Nat Med. 2004 Apr;10(4):382-8. doi: 10.1038/nm1020. Epub 2004 Mar 21.
Although Nogo-A has been identified in the central nervous system as an inhibitor of axonal regeneration, the peripheral roles of Nogo isoforms remain virtually unknown. Here, using a proteomic analysis to identify proteins enriched in caveolae and/or lipid rafts (CEM/LR), we show that Nogo-B is highly expressed in cultured endothelial and smooth muscle cells, as well as in intact blood vessels. The N terminus of Nogo-B promotes the migration of endothelial cells but inhibits the migration of vascular smooth muscle (VSM) cells, processes necessary for vascular remodeling. Vascular injury in Nogo-A/B-deficient mice promotes exaggerated neointimal proliferation, and adenoviral-mediated gene transfer of Nogo-B rescues the abnormal vascular expansion in those knockout mice. Our discovery that Nogo-B is a regulator of vascular homeostasis and remodeling broadens the functional scope of this family of proteins.
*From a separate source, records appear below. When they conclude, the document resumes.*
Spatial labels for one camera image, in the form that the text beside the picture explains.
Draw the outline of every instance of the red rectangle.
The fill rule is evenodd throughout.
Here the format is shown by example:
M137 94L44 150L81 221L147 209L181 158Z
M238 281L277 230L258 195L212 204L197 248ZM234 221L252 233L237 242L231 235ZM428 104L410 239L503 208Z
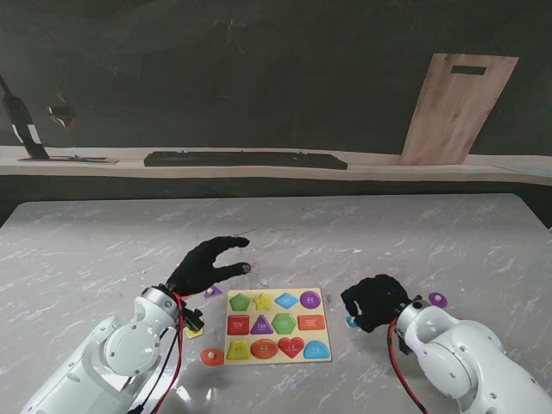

尽管Nogo-A在中枢神经系统中已被确定为轴突再生的抑制剂,但Nogo异构体在周围组织中的作用几乎仍不为人知。在此,我们通过蛋白质组学分析来鉴定富含小窝和/或脂筏(CEM/LR)的蛋白质,结果表明Nogo-B在培养的内皮细胞和平滑肌细胞以及完整血管中高表达。Nogo-B的N末端促进内皮细胞迁移,但抑制血管平滑肌(VSM)细胞迁移,而这些过程是血管重塑所必需的。Nogo-A/B缺陷小鼠的血管损伤会促进过度的内膜增生,腺病毒介导的Nogo-B基因转移可挽救这些基因敲除小鼠的异常血管扩张。我们发现Nogo-B是血管稳态和重塑的调节因子,这拓宽了该蛋白家族的功能范围。